The 2.4 gigahertz Wi-Fi router has three antennas packed inside that innocent little body. Each handles 2/3 transmit/receive, which means that the speed of the wireless information that passes through the router is doubled.

If the performance speed is not enough, and if the setup speed is just as important, rest assured that the Cisco Valet Plus delivers in that respect as well. The setup is the easiest of any routing system on the market, and the name valet precedes its reputation. Everything is automatically configured. The router gets in touch with the computer and copies all the information from the setup onto a separate flash drive called the Easy Setup Key.

The key makes setting up the Cisco software on other devices that support USB 2.0 quick and simple; just plug it in and pull it out. The Cisco Connect software finds the router signal very quickly. Later, transferring between the two devices is another mark of high velocity.
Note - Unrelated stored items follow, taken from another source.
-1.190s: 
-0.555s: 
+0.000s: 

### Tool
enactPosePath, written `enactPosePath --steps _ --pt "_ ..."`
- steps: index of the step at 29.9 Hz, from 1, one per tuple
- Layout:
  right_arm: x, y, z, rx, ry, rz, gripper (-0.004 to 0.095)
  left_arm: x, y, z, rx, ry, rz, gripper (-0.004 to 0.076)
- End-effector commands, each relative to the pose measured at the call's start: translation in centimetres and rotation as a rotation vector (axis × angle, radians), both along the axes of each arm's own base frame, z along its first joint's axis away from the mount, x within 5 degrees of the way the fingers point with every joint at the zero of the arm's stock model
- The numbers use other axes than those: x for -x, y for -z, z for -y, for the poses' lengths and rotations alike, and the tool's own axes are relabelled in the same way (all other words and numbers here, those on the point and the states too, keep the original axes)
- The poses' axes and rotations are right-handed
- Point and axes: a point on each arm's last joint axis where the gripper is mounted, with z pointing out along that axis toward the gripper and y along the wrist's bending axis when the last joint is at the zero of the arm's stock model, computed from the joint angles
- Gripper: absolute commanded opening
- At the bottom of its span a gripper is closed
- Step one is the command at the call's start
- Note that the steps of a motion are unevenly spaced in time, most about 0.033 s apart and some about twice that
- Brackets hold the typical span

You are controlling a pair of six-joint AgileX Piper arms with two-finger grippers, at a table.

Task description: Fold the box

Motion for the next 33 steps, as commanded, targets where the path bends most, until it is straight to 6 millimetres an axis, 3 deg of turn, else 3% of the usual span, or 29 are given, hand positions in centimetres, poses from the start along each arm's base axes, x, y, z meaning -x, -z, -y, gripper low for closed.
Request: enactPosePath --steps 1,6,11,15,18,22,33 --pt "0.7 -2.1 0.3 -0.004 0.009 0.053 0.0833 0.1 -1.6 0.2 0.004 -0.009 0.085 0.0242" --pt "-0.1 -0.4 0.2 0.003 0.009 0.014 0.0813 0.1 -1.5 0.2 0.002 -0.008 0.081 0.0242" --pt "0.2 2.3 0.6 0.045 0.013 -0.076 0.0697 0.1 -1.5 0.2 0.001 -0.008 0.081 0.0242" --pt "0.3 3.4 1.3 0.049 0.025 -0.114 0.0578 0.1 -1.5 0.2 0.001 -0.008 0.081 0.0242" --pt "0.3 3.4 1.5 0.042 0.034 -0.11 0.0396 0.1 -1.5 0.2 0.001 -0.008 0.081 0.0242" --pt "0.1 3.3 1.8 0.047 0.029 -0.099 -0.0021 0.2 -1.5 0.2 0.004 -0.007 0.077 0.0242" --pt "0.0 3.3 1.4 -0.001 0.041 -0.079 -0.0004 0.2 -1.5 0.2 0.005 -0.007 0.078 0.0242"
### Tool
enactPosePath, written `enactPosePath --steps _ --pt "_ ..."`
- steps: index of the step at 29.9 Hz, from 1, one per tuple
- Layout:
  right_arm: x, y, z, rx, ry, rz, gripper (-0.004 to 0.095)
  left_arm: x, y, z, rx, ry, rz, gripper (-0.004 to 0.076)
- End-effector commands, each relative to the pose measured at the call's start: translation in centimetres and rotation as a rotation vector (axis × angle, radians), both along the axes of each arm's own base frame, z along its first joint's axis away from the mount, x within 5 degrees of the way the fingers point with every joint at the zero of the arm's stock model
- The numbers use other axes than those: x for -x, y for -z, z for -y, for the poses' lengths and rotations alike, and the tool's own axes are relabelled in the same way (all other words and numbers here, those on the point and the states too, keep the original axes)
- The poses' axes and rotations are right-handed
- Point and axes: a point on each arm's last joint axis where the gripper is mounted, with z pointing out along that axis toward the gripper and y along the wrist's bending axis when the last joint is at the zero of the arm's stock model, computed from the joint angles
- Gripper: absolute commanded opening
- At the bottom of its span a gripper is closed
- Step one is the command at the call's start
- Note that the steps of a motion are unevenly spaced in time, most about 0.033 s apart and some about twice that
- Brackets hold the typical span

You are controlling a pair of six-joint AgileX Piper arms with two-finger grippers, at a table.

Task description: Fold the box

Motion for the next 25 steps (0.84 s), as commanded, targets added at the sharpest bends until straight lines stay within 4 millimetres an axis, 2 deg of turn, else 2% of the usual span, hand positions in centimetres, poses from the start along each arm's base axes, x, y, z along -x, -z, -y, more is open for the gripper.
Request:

The router passwords and WPA-2 security features are also automatically uploaded, and all that information is conveniently stored on the computer and flash drive.
On the router body itself, there are 4 Gigabit Ethernet ports on the back for direct connections. The only annoying aspect of the whole system is also on the body. The little icons that Cisco/D-Link decides to use make very little sense.

All in all, the router is a great replacement for two otherwise less-powerful routers. If only they offered it in jet black or corvette red.